### Task prompt
Would you transcribe exactly the lines below, starting at the one that contains "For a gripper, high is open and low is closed" and ending with the last line, both included? Leave out all other lines.

### Source material
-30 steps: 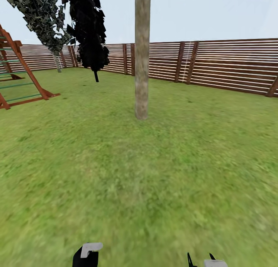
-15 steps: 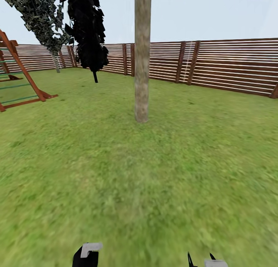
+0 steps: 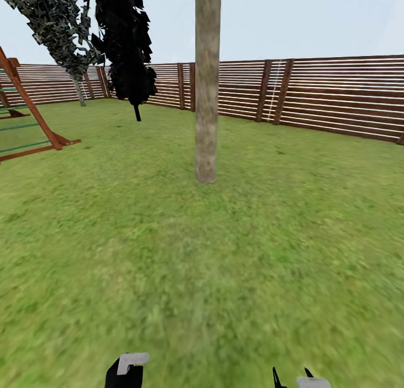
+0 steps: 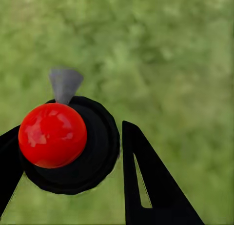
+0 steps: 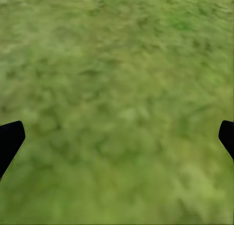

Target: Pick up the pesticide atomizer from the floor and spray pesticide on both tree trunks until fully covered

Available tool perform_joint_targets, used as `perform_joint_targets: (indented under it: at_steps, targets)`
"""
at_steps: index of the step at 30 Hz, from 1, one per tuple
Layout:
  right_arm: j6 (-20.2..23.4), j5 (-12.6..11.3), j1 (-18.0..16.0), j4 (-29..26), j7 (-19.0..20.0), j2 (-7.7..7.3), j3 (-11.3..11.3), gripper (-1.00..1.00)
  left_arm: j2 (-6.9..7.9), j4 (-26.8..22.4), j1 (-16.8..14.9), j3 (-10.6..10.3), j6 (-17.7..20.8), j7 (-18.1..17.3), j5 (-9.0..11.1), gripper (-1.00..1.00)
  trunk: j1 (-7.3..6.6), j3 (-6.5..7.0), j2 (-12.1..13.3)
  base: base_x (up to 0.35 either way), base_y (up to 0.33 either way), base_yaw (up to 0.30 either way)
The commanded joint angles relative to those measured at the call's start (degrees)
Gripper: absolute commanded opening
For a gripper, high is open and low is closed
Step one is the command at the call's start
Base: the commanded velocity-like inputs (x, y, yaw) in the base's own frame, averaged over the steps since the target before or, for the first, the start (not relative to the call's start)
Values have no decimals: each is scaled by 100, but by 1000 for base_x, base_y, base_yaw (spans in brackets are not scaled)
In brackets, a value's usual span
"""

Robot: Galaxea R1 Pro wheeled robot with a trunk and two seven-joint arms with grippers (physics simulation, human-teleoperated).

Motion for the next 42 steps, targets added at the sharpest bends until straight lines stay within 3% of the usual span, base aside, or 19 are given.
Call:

### Solution for this task
For a gripper, high is open and low is closed
Step one is the command at the call's start
Base: the commanded velocity-like inputs (x, y, yaw) in the base's own frame, averaged over the steps since the target before or, for the first, the start (not relative to the call's start)
Values have no decimals: each is scaled by 100, but by 1000 for base_x, base_y, base_yaw (spans in brackets are not scaled)
In brackets, a value's usual span
"""

Robot: Galaxea R1 Pro wheeled robot with a trunk and two seven-joint arms with grippers (physics simulation, human-teleoperated).

Motion for the next 42 steps, targets added at the sharpest bends until straight lines stay within 3% of the usual span, base aside, or 19 are given.
Call:

Nothing further is required for this answer.